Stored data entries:

● ● ● ● ●

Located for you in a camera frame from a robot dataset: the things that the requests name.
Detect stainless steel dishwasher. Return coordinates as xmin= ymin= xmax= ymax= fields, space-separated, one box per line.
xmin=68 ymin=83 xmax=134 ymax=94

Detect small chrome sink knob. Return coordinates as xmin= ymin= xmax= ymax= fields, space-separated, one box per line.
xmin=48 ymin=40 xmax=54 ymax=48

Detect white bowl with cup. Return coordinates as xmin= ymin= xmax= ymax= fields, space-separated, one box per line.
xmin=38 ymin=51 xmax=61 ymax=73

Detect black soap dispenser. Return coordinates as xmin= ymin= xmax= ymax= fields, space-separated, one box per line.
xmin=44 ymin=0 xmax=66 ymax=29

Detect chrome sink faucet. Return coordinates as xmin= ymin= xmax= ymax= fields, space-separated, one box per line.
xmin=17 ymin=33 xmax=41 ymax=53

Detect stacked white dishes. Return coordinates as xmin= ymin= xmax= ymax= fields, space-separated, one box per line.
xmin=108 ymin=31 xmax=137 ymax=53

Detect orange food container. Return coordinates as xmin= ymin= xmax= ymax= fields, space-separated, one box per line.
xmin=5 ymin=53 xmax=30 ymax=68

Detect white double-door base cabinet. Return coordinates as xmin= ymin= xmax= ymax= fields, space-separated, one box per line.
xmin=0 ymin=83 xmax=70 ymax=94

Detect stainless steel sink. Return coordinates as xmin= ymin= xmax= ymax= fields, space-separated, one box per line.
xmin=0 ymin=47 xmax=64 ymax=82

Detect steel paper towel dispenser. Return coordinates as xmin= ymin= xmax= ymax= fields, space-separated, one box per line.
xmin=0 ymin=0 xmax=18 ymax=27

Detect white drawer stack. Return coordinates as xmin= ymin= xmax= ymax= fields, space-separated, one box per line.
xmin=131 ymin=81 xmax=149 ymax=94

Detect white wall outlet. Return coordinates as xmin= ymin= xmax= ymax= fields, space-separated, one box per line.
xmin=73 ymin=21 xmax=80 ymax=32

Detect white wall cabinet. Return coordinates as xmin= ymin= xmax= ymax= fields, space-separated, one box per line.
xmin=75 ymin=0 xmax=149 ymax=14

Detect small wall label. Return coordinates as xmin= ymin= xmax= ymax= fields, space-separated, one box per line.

● ● ● ● ●

## What you are asked to do
Give all of the entries again, word for word.

## Solution to this task
Located for you in a camera frame from a robot dataset: the things that the requests name.
Detect stainless steel dishwasher. Return coordinates as xmin= ymin= xmax= ymax= fields, space-separated, one box per line.
xmin=68 ymin=83 xmax=134 ymax=94

Detect small chrome sink knob. Return coordinates as xmin= ymin= xmax= ymax= fields, space-separated, one box per line.
xmin=48 ymin=40 xmax=54 ymax=48

Detect white bowl with cup. Return coordinates as xmin= ymin= xmax= ymax= fields, space-separated, one box per line.
xmin=38 ymin=51 xmax=61 ymax=73

Detect black soap dispenser. Return coordinates as xmin= ymin= xmax= ymax= fields, space-separated, one box per line.
xmin=44 ymin=0 xmax=66 ymax=29

Detect chrome sink faucet. Return coordinates as xmin= ymin= xmax= ymax= fields, space-separated, one box per line.
xmin=17 ymin=33 xmax=41 ymax=53

Detect stacked white dishes. Return coordinates as xmin= ymin= xmax= ymax= fields, space-separated, one box per line.
xmin=108 ymin=31 xmax=137 ymax=53

Detect orange food container. Return coordinates as xmin= ymin= xmax= ymax= fields, space-separated, one box per line.
xmin=5 ymin=53 xmax=30 ymax=68

Detect white double-door base cabinet. Return coordinates as xmin= ymin= xmax= ymax= fields, space-separated, one box per line.
xmin=0 ymin=83 xmax=70 ymax=94

Detect stainless steel sink. Return coordinates as xmin= ymin= xmax= ymax= fields, space-separated, one box per line.
xmin=0 ymin=47 xmax=64 ymax=82

Detect steel paper towel dispenser. Return coordinates as xmin= ymin= xmax= ymax= fields, space-separated, one box per line.
xmin=0 ymin=0 xmax=18 ymax=27

Detect white drawer stack. Return coordinates as xmin= ymin= xmax= ymax= fields, space-separated, one box per line.
xmin=131 ymin=81 xmax=149 ymax=94

Detect white wall outlet. Return coordinates as xmin= ymin= xmax= ymax= fields, space-separated, one box per line.
xmin=73 ymin=21 xmax=80 ymax=32

Detect white wall cabinet. Return coordinates as xmin= ymin= xmax= ymax= fields, space-separated, one box per line.
xmin=75 ymin=0 xmax=149 ymax=14

Detect small wall label. Return coordinates as xmin= ymin= xmax= ymax= fields, space-separated, one box per line.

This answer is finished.